◆ **What is being asked**
Return every line of the records below verbatim, with no pictures in the copy.

___ Records to use

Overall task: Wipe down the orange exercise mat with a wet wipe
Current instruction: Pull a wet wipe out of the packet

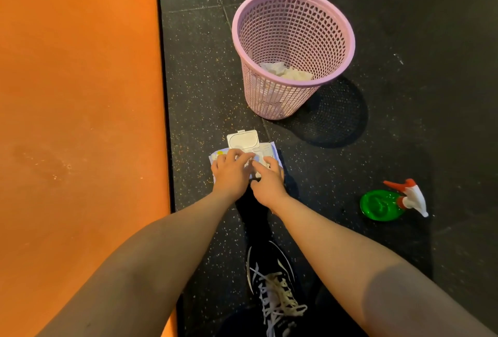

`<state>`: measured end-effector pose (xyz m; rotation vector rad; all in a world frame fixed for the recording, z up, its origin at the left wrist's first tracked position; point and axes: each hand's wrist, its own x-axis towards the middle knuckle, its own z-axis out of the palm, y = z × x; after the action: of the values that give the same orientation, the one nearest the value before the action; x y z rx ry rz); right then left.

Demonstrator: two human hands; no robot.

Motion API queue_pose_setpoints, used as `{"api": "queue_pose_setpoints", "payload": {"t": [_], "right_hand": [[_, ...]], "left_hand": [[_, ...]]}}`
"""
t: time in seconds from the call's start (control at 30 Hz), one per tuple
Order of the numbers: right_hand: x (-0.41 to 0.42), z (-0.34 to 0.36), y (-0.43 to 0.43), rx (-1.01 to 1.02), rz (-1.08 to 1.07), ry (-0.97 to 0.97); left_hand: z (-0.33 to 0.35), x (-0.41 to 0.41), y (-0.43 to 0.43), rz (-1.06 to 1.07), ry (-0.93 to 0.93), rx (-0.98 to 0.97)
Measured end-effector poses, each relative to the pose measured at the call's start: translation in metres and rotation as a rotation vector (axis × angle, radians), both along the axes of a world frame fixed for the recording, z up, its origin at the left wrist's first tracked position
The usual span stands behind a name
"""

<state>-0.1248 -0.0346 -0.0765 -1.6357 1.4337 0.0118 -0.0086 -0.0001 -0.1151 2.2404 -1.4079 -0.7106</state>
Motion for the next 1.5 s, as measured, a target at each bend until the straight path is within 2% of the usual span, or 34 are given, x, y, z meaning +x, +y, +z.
{"api": "queue_pose_setpoints", "payload": {"t": [0.17, 0.27, 0.37, 0.47, 0.57, 0.8, 1.2, 1.5], "right_hand": [[-0.001, 0.005, -0.004, 0.053, -0.109, -0.121], [-0.002, 0.003, -0.001, -0.053, -0.035, -0.002], [-0.002, 0.003, 0.003, -0.093, 0.130, 0.139], [-0.003, 0.007, 0.005, -0.110, 0.229, 0.243], [-0.002, 0.008, 0.005, -0.068, 0.192, 0.229], [0.000, 0.002, 0.008, -0.054, 0.141, 0.203], [-0.002, -0.004, 0.010, -0.053, 0.226, 0.232], [0.000, -0.008, 0.011, -0.037, 0.189, 0.218]], "left_hand": [[-0.002, 0.000, 0.002, 0.037, -0.006, -0.043], [0.002, -0.004, 0.000, 0.072, -0.018, -0.018], [0.010, -0.002, -0.008, 0.107, -0.041, 0.032], [0.013, 0.002, -0.009, 0.052, -0.043, 0.075], [0.013, 0.007, -0.004, -0.027, -0.075, 0.065], [0.011, 0.007, -0.004, 0.056, -0.046, -0.052], [0.006, -0.001, -0.017, 0.034, -0.236, 0.092], [0.004, -0.005, -0.008, 0.023, -0.226, 0.087]]}}
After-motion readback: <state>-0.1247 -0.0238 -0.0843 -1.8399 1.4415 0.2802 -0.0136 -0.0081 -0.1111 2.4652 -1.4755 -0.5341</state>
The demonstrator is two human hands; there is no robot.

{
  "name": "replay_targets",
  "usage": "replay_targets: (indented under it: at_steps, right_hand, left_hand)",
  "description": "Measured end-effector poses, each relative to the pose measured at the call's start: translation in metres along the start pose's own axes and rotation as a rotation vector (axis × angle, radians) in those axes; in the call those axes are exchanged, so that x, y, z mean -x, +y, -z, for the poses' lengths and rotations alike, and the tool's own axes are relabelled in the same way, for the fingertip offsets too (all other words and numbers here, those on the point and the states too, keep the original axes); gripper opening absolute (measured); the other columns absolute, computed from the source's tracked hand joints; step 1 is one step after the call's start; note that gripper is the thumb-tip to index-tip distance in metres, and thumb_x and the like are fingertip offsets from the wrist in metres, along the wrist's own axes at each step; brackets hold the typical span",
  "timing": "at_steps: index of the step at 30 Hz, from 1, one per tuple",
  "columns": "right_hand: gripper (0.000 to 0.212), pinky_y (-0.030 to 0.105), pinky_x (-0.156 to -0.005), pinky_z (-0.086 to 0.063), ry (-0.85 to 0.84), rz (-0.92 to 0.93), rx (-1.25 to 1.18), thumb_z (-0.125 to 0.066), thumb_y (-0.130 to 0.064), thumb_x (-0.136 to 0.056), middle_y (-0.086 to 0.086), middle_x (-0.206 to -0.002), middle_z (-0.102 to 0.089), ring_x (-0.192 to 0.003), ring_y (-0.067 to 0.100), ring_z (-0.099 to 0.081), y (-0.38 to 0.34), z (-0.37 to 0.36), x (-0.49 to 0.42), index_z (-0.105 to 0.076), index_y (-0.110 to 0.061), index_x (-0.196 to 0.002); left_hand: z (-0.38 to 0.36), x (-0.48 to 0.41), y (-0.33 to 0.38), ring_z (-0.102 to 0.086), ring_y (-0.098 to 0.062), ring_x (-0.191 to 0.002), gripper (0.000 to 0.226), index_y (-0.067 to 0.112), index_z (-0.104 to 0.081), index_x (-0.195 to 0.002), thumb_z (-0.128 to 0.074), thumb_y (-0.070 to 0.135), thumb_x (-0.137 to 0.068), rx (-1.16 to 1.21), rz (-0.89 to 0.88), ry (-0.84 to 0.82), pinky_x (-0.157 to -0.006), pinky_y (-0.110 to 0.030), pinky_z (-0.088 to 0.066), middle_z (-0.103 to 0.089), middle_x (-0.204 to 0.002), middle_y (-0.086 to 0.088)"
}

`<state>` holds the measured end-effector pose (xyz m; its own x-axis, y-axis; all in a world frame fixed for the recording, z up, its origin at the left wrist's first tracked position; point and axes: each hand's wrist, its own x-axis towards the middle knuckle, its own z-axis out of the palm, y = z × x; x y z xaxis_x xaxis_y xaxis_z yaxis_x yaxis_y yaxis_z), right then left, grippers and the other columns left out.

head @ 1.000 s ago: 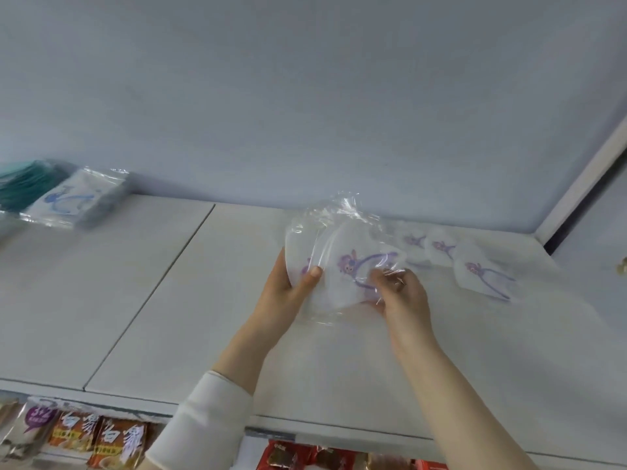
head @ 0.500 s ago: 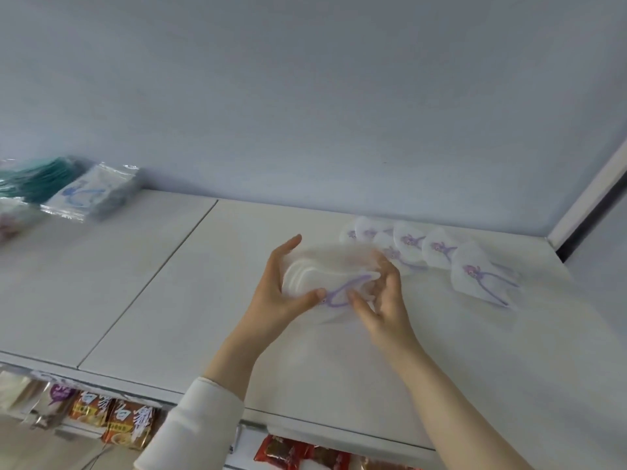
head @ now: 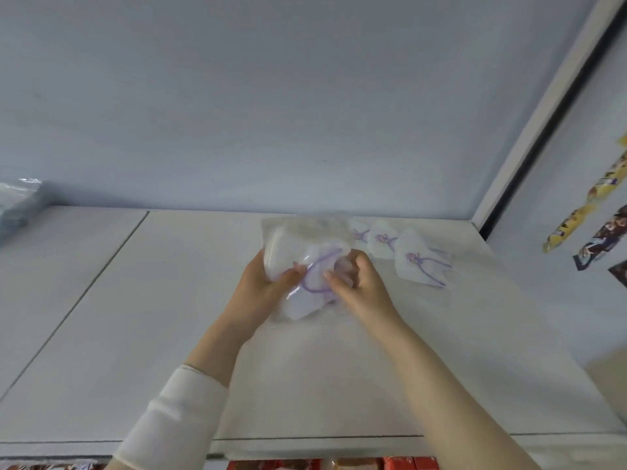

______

◆ **Output**
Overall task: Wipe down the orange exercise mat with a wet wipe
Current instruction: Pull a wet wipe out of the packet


`<state>`: measured end-effector pose (xyz m; rotation vector rad; all in a world frame fixed for the recording, z up, its origin at the left wrist's first tracked position; point and axes: each hand's wrist, its own x-axis towards the middle knuckle, its own z-axis out of the palm, y = z × x; after the action: of the values that give the same orientation, the one nearest the value before the action; x y z rx ry rz); right then left.

Demonstrator: two human hands; no robot.

Motion API queue_pose_setpoints, used as `{"api": "queue_pose_setpoints", "payload": {"t": [_], "right_hand": [[_, ...]], "left_hand": [[_, ...]]}}`
"""
t: time in seconds from the call's start (control at 30 Hz), one per tuple
Order of the numbers: right_hand: x (-0.41 to 0.42), z (-0.34 to 0.36), y (-0.43 to 0.43), rx (-1.01 to 1.02), rz (-1.08 to 1.07), ry (-0.97 to 0.97); left_hand: z (-0.33 to 0.35), x (-0.41 to 0.41), y (-0.43 to 0.43), rz (-1.06 to 1.07), ry (-0.93 to 0.93), rx (-0.98 to 0.97)
Measured end-effector poses, each relative to the pose measured at the call's start: translation in metres and rotation as a rotation vector (axis × angle, radians), both along the axes of a world frame fixed for the recording, z up, its origin at the left wrist's first tracked position
The usual span stands behind a name
"""

<state>-0.1248 -0.0346 -0.0765 -1.6357 1.4337 0.0118 -0.0086 -0.0001 -0.1151 2.2404 -1.4079 -0.7106</state>
Motion for the next 1.5 s, as measured, a target at each bend until the straight path is within 2% of the usual span, or 34 are given, x, y, z meaning +x, +y, +z.
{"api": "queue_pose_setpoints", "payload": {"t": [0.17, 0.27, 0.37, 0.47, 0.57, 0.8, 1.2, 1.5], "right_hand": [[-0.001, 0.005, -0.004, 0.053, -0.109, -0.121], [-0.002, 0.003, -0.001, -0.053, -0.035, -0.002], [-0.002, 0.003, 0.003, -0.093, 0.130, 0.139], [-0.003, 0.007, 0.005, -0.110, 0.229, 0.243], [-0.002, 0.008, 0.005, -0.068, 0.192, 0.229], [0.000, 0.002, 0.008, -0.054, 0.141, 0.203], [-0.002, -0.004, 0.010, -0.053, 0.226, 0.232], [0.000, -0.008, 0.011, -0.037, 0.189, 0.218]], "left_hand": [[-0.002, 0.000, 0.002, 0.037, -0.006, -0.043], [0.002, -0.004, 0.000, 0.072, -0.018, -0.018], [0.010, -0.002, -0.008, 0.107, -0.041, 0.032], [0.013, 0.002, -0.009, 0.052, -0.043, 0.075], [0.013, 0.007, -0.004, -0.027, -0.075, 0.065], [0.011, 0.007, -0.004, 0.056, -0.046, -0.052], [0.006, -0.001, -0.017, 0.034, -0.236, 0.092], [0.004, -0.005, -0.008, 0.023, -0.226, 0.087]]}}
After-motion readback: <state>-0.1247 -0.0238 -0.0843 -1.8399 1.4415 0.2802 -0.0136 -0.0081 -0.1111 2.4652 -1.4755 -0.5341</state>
The demonstrator is two human hands; there is no robot.

{
  "name": "replay_targets",
  "usage": "replay_targets: (indented under it: at_steps, right_hand, left_hand)",
  "description": "Measured end-effector poses, each relative to the pose measured at the call's start: translation in metres along the start pose's own axes and rotation as a rotation vector (axis × angle, radians) in those axes; in the call those axes are exchanged, so that x, y, z mean -x, +y, -z, for the poses' lengths and rotations alike, and the tool's own axes are relabelled in the same way, for the fingertip offsets too (all other words and numbers here, those on the point and the states too, keep the original axes); gripper opening absolute (measured); the other columns absolute, computed from the source's tracked hand joints; step 1 is one step after the call's start; note that gripper is the thumb-tip to index-tip distance in metres, and thumb_x and the like are fingertip offsets from the wrist in metres, along the wrist's own axes at each step; brackets hold the typical span",
  "timing": "at_steps: index of the step at 30 Hz, from 1, one per tuple",
  "columns": "right_hand: gripper (0.000 to 0.212), pinky_y (-0.030 to 0.105), pinky_x (-0.156 to -0.005), pinky_z (-0.086 to 0.063), ry (-0.85 to 0.84), rz (-0.92 to 0.93), rx (-1.25 to 1.18), thumb_z (-0.125 to 0.066), thumb_y (-0.130 to 0.064), thumb_x (-0.136 to 0.056), middle_y (-0.086 to 0.086), middle_x (-0.206 to -0.002), middle_z (-0.102 to 0.089), ring_x (-0.192 to 0.003), ring_y (-0.067 to 0.100), ring_z (-0.099 to 0.081), y (-0.38 to 0.34), z (-0.37 to 0.36), x (-0.49 to 0.42), index_z (-0.105 to 0.076), index_y (-0.110 to 0.061), index_x (-0.196 to 0.002); left_hand: z (-0.38 to 0.36), x (-0.48 to 0.41), y (-0.33 to 0.38), ring_z (-0.102 to 0.086), ring_y (-0.098 to 0.062), ring_x (-0.191 to 0.002), gripper (0.000 to 0.226), index_y (-0.067 to 0.112), index_z (-0.104 to 0.081), index_x (-0.195 to 0.002), thumb_z (-0.128 to 0.074), thumb_y (-0.070 to 0.135), thumb_x (-0.137 to 0.068), rx (-1.16 to 1.21), rz (-0.89 to 0.88), ry (-0.84 to 0.82), pinky_x (-0.157 to -0.006), pinky_y (-0.110 to 0.030), pinky_z (-0.088 to 0.066), middle_z (-0.103 to 0.089), middle_x (-0.204 to 0.002), middle_y (-0.086 to 0.088)"
}

`<state>` holds the measured end-effector pose (xyz m; its own x-axis, y-axis; all in a world frame fixed for the recording, z up, its origin at the left wrist's first tracked position; point and axes: each hand's wrist, its own x-axis towards the middle knuckle, its own z-axis out of the palm, y = z × x; x y z xaxis_x xaxis_y xaxis_z yaxis_x yaxis_y yaxis_z), right then left, grippers and the other columns left out.

head @ 1.000 s ago: 
head @ 0.500 s ago: 
head @ now: 

The output is now complete.